コリック伯爵は内容をあらためた後、手紙を妻に、そして娘に渡していく。テレーゼの父の判が押された手紙をジェイドの家族が順に読み、手紙の内容を確認するのだ。
「確かに、リトハルト侯爵のお言葉を確認いたしました」
最後に手紙を読んだサフィーアがそう言って手紙の内容を認め、それを伯爵が受け取って封筒に戻す。
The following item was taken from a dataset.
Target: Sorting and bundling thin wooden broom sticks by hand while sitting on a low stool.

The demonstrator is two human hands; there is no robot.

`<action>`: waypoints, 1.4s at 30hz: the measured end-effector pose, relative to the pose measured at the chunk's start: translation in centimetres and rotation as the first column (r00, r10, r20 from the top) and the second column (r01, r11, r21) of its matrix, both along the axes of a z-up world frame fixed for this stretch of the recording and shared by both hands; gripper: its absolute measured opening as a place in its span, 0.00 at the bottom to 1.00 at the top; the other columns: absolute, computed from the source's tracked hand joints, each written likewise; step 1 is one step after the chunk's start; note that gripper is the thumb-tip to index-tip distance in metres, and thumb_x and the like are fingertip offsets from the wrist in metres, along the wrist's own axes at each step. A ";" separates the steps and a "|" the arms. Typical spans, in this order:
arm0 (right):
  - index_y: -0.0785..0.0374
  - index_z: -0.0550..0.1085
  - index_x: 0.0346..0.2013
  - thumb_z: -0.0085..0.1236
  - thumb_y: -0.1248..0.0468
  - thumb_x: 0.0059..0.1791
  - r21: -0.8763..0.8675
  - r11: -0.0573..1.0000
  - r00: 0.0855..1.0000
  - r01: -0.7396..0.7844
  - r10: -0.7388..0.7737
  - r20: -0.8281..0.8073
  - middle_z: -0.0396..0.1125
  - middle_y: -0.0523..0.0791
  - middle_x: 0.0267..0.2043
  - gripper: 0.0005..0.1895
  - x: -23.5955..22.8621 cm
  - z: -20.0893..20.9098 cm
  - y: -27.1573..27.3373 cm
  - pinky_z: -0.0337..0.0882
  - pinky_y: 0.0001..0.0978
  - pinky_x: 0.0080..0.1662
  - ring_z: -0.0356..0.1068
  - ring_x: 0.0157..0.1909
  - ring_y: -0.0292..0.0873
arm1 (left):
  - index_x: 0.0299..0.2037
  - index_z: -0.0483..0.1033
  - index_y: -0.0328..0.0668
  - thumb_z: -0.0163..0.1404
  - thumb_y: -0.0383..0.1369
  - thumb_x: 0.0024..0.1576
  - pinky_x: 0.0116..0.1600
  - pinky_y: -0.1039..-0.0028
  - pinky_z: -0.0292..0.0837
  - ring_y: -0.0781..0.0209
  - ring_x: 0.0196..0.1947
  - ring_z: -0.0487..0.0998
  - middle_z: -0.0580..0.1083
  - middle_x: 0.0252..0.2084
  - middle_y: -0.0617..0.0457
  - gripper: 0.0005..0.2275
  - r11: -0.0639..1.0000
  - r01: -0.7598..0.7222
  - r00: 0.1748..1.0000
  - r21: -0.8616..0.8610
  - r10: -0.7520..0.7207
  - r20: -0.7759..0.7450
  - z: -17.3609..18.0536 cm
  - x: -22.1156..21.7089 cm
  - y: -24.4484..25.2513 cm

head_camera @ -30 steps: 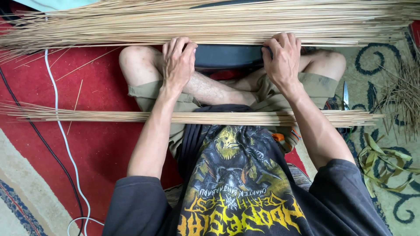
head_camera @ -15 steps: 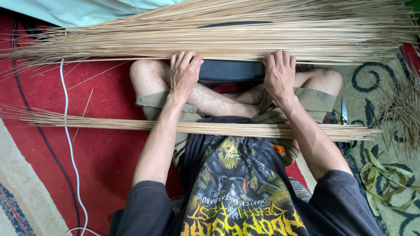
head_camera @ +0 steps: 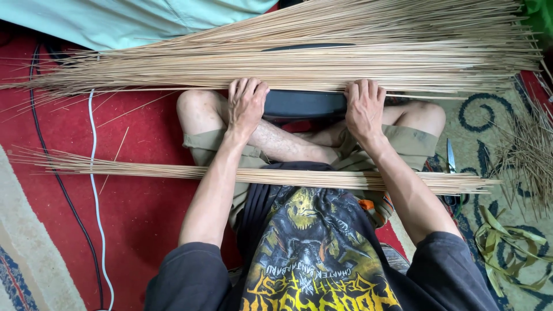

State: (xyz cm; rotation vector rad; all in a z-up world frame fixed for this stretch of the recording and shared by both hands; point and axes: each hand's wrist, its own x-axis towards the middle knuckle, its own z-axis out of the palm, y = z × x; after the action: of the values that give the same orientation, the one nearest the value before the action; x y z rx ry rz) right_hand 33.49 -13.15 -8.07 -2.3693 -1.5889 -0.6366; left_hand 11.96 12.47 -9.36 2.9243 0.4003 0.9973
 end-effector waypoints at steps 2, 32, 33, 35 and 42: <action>0.59 0.67 0.42 0.48 0.60 0.60 -0.002 1.000 1.000 0.001 -0.001 -0.011 0.60 0.46 0.40 0.07 -0.1 0.3 -0.1 0.60 0.42 0.50 0.61 0.49 0.52 | 0.40 0.77 0.47 0.52 0.35 0.65 0.56 0.64 0.66 0.59 0.42 0.74 0.70 0.37 0.56 0.04 1.000 0.004 1.000 0.004 -0.004 -0.002 0.4 0.0 -0.1; 0.58 0.68 0.44 0.46 0.59 0.62 -0.001 1.000 0.982 0.014 -0.014 -0.190 0.59 0.44 0.36 0.07 -2.1 2.6 -6.2 0.62 0.40 0.51 0.65 0.44 0.49 | 0.44 0.78 0.44 0.50 0.35 0.68 0.43 0.67 0.70 0.55 0.39 0.74 0.71 0.39 0.53 0.06 0.988 0.094 0.995 -0.120 -0.092 0.025 4.3 -7.6 -0.9; 0.58 0.68 0.44 0.46 0.59 0.62 -0.002 1.000 0.980 0.014 -0.014 -0.200 0.59 0.44 0.36 0.07 -2.2 2.7 -6.5 0.62 0.40 0.51 0.65 0.44 0.49 | 0.44 0.78 0.43 0.51 0.34 0.67 0.43 0.66 0.70 0.54 0.39 0.75 0.71 0.39 0.52 0.06 0.988 0.091 0.996 -0.125 -0.089 0.022 4.4 -8.1 -0.8; 0.58 0.69 0.44 0.46 0.59 0.62 -0.009 1.000 0.976 0.021 -0.023 -0.215 0.59 0.44 0.36 0.08 -2.0 2.4 -7.2 0.62 0.40 0.52 0.65 0.44 0.49 | 0.44 0.78 0.43 0.51 0.34 0.67 0.44 0.66 0.70 0.53 0.39 0.75 0.71 0.39 0.52 0.06 0.988 0.081 0.997 -0.131 -0.081 0.009 4.2 -9.0 -0.5; 0.58 0.70 0.45 0.45 0.55 0.64 0.018 1.000 0.966 0.000 0.005 -0.259 0.59 0.44 0.36 0.11 -2.0 1.1 -8.7 0.62 0.42 0.54 0.65 0.44 0.49 | 0.44 0.79 0.44 0.53 0.34 0.67 0.46 0.67 0.70 0.54 0.39 0.76 0.72 0.38 0.54 0.04 0.980 0.086 0.996 -0.178 -0.086 0.007 4.1 -10.6 -0.9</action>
State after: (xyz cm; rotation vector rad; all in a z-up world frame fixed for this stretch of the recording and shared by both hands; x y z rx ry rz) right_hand 31.52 -21.89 -6.95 -2.3245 -1.4664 -0.3207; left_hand 1.38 11.53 -5.23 2.7571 0.3408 0.8990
「どうやらリトハルト侯爵殿からは色よい返事をもらえたようですね。私としては、むしろうちの愚息の方が、本当にテレーゼ嬢の隣に立つ男にふさわしいのか、と思われるくらいです。誰に似たのか、心優しくて穏やかな息子ではありますが、やや言葉が足りないところがありまして」
「父上……」
「そんな顔をしないの、ジェイド。わたくしも賛成ですよ」
そう言ってコリック夫人も柔らかく微笑む。ジェイドは「性格は姉が母似」と言っていたので、ひょっとしたらサフィーアも微笑むとこんな感じなのかもしれない。
「あのジェイドがここまで必死になるものですからね。テレーゼ様、どうか愚息をお願いします」
「はい、ヴァイオレット・コリック様」
事前に確認していた伯爵夫人の名を呼び、テレーゼは深く頭を下げた。
最後、残るは口数の少ないサフィーア。
四人の視線が集まる中、サフィーアはゆっくり口を開いた。
「……そうですね。わたくしもいずれ嫁ぐ身ですし、ジェイドには早く次期伯爵夫人を連れてきてほしいものだと思っておりました。異論はありません」
どことなく突き放すような物言いだ。なんとなく、「私はいずれ居なくなるのだから、お好きにどうぞ」と言っているようにも思われる。